State how many lines below hold the word "carefully". Give that number and no other text.

Stored items from a collection
=-=-=
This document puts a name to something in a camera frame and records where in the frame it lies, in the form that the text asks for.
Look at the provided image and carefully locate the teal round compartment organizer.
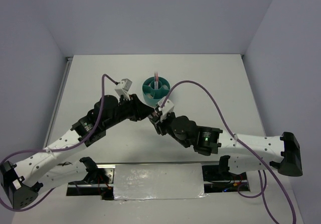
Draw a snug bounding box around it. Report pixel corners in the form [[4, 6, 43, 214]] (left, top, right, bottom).
[[142, 77, 171, 107]]

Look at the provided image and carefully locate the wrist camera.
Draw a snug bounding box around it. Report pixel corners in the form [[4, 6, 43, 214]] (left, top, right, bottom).
[[114, 78, 132, 100], [156, 97, 175, 122]]

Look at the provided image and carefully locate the red pen clear barrel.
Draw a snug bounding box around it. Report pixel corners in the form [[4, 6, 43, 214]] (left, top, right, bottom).
[[154, 73, 159, 89]]

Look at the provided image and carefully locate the silver foil sheet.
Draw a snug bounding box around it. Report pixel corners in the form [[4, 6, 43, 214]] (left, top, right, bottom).
[[113, 163, 206, 200]]

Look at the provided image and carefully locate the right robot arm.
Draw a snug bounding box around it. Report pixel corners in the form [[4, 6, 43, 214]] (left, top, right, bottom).
[[148, 110, 303, 179]]

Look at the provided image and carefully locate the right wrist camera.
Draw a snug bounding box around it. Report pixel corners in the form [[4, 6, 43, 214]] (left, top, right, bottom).
[[156, 97, 175, 122]]

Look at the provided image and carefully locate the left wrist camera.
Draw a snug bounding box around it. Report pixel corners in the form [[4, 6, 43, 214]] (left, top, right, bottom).
[[114, 78, 132, 100]]

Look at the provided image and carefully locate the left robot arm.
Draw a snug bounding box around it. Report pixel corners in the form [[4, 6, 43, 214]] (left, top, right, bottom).
[[1, 94, 153, 212]]

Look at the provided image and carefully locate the aluminium rail left edge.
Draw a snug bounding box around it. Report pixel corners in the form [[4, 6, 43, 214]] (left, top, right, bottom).
[[43, 57, 73, 147]]

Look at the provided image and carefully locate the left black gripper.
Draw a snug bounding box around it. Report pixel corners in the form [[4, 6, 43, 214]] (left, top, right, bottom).
[[104, 93, 155, 129]]

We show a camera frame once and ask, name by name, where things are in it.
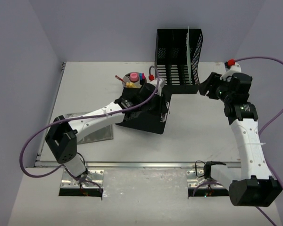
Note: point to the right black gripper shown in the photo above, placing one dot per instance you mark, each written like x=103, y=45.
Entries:
x=210, y=85

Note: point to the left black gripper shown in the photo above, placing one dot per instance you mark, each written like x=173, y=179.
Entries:
x=161, y=103

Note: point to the yellow highlighter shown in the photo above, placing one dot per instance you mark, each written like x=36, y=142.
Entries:
x=132, y=85

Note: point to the pink capped glue stick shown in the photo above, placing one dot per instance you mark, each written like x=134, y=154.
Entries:
x=134, y=77

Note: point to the red pen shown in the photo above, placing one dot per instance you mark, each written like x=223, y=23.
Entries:
x=120, y=79

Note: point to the black pink highlighter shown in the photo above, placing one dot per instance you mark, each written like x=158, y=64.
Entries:
x=143, y=77

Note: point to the black blue highlighter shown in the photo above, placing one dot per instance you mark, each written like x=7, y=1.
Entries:
x=140, y=77

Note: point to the black clipboard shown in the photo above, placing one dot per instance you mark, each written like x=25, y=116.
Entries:
x=151, y=117

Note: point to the grey booklet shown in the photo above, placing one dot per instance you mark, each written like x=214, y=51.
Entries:
x=103, y=134

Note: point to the green clipboard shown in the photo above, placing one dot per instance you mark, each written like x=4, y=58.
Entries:
x=188, y=55

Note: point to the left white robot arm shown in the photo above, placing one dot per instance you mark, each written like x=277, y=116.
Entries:
x=64, y=134

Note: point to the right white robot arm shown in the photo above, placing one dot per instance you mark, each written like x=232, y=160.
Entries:
x=256, y=185

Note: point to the white round desk organizer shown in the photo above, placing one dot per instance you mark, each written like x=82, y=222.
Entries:
x=138, y=84

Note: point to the black mesh file organizer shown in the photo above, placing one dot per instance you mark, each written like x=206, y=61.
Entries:
x=170, y=59

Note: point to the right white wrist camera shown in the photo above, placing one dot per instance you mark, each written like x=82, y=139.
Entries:
x=232, y=67

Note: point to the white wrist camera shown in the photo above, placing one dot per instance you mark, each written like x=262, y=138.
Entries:
x=232, y=67
x=161, y=83

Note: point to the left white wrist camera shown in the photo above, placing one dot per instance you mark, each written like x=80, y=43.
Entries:
x=161, y=83

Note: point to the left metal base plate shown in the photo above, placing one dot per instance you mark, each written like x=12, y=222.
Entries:
x=95, y=175

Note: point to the metal base plate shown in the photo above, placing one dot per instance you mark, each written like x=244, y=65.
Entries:
x=194, y=179
x=95, y=175

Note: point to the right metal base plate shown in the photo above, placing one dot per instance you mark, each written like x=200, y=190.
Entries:
x=194, y=179

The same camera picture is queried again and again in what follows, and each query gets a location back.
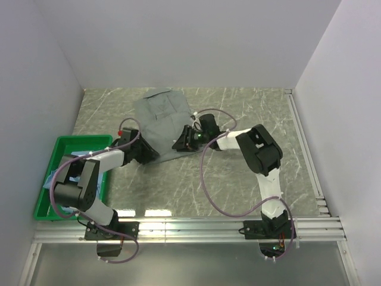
=-=-=
Answer space: 10